Line by line, reproduce the records exactly.

Records for this exercise:
########

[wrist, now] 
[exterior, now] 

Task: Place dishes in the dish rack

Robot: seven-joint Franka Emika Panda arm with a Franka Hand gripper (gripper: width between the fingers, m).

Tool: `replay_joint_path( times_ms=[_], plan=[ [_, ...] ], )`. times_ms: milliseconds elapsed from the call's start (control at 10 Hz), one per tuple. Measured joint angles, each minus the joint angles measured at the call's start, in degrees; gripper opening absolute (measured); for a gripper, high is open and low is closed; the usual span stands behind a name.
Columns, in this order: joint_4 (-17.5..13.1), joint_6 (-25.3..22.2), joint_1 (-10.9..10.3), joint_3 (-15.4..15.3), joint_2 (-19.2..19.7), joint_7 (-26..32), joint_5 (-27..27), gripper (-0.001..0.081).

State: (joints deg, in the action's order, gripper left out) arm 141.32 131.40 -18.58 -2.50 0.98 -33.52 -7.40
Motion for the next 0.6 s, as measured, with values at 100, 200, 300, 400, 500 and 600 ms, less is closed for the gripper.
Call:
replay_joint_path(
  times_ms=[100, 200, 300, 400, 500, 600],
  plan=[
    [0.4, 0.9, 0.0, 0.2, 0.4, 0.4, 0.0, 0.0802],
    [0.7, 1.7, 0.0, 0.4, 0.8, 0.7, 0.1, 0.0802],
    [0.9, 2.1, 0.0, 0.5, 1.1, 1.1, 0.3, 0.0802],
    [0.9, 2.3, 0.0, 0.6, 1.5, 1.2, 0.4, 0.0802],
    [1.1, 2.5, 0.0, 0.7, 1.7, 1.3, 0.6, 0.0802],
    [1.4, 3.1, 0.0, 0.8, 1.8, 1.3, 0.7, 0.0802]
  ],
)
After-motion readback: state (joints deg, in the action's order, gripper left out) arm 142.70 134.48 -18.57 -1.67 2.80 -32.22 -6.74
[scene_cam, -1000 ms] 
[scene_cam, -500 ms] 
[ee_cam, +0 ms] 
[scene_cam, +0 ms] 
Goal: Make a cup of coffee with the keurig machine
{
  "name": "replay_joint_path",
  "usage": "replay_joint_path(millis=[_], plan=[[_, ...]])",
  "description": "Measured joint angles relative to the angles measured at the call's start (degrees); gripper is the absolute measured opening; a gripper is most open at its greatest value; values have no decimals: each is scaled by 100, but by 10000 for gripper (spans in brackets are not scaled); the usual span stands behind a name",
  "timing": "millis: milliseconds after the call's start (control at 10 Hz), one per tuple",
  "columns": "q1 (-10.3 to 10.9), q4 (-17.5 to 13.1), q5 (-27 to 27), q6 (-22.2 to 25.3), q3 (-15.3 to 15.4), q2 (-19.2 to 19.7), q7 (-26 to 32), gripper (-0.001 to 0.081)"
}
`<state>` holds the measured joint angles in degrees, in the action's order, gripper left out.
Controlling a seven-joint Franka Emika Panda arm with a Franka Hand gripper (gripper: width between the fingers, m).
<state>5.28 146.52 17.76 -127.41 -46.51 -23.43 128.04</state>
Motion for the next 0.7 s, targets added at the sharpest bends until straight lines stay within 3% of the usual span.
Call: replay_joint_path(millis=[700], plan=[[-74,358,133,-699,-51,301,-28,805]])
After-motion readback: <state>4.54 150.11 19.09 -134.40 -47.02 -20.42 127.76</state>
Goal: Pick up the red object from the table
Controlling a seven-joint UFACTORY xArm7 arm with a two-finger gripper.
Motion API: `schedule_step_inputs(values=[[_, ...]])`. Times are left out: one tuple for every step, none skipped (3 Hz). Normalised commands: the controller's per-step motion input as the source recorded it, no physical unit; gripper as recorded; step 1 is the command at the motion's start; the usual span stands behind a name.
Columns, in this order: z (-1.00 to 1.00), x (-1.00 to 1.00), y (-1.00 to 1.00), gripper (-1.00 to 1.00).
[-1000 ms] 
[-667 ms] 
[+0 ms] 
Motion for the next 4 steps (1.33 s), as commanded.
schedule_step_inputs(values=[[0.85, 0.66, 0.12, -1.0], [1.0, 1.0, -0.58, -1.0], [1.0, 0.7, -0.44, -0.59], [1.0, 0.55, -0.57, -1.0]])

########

Solution for this exercise:
[wrist, now] 
[exterior, now] 

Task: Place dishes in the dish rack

Robot: seven-joint Franka Emika Panda arm with a Franka Hand gripper (gripper: width between the fingers, m).

Tool: `replay_joint_path( times_ms=[_], plan=[ [_, ...] ], )`. times_ms: milliseconds elapsed from the call's start (control at 10 Hz), one per tuple. Measured joint angles, each minus the joint angles measured at the call's start, in degrees; gripper opening absolute (measured); for a gripper, high is open and low is closed; the usual span stands behind a name.
Columns, in this order: joint_4 (-17.5..13.1), joint_6 (-25.3..22.2), joint_1 (-10.9..10.3), joint_3 (-15.4..15.3), joint_2 (-19.2..19.7), joint_7 (-26..32), joint_5 (-27..27), gripper (-0.001..0.081).

State: (joints deg, in the action's order, gripper left out) arm 141.32 131.40 -18.58 -2.50 0.98 -33.52 -7.40
Motion for the next 0.6 s, as measured, with values at 100, 200, 300, 400, 500 and 600 ms, less is closed for the gripper.
Call:
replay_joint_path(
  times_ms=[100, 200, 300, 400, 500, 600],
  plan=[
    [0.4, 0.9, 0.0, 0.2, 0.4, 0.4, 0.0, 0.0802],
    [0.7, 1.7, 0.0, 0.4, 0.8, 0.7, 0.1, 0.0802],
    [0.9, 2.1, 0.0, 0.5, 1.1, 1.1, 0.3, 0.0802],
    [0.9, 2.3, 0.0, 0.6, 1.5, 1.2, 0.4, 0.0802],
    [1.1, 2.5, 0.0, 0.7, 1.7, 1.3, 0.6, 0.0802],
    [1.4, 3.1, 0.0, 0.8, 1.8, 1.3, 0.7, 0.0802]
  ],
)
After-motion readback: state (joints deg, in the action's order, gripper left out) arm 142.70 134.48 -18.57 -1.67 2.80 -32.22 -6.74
[scene_cam, -1000 ms] 
[scene_cam, -500 ms] 
[ee_cam, +0 ms] 
[scene_cam, +0 ms] 
Goal: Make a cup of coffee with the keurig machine
{
  "name": "replay_joint_path",
  "usage": "replay_joint_path(millis=[_], plan=[[_, ...]])",
  "description": "Measured joint angles relative to the angles measured at the call's start (degrees); gripper is the absolute measured opening; a gripper is most open at its greatest value; values have no decimals: each is scaled by 100, but by 10000 for gripper (spans in brackets are not scaled); the usual span stands behind a name",
  "timing": "millis: milliseconds after the call's start (control at 10 Hz), one per tuple",
  "columns": "q1 (-10.3 to 10.9), q4 (-17.5 to 13.1), q5 (-27 to 27), q6 (-22.2 to 25.3), q3 (-15.3 to 15.4), q2 (-19.2 to 19.7), q7 (-26 to 32), gripper (-0.001 to 0.081)"
}
`<state>` holds the measured joint angles in degrees, in the action's order, gripper left out.
Controlling a seven-joint Franka Emika Panda arm with a Franka Hand gripper (gripper: width between the fingers, m).
<state>5.28 146.52 17.76 -127.41 -46.51 -23.43 128.04</state>
Motion for the next 0.7 s, targets added at the sharpest bends until straight lines stay within 3% of the usual span.
Call: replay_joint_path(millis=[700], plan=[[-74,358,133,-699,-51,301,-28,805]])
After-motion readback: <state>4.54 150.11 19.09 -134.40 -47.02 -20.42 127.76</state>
Goal: Pick up the red object from the table
Controlling a seven-joint UFACTORY xArm7 arm with a two-finger gripper.
Motion API: `schedule_step_inputs(values=[[_, ...]])`. Times are left out: one tuple for every step, none skipped (3 Hz). Normalised commands: the controller's per-step motion input as the source recorded it, no physical unit; gripper as recorded; step 1 is the command at the motion's start; the usual span stands behind a name.
Columns, in this order: z (-1.00 to 1.00), x (-1.00 to 1.00), y (-1.00 to 1.00), gripper (-1.00 to 1.00).
[-1000 ms] 
[-667 ms] 
[+0 ms] 
Motion for the next 4 steps (1.33 s), as commanded.
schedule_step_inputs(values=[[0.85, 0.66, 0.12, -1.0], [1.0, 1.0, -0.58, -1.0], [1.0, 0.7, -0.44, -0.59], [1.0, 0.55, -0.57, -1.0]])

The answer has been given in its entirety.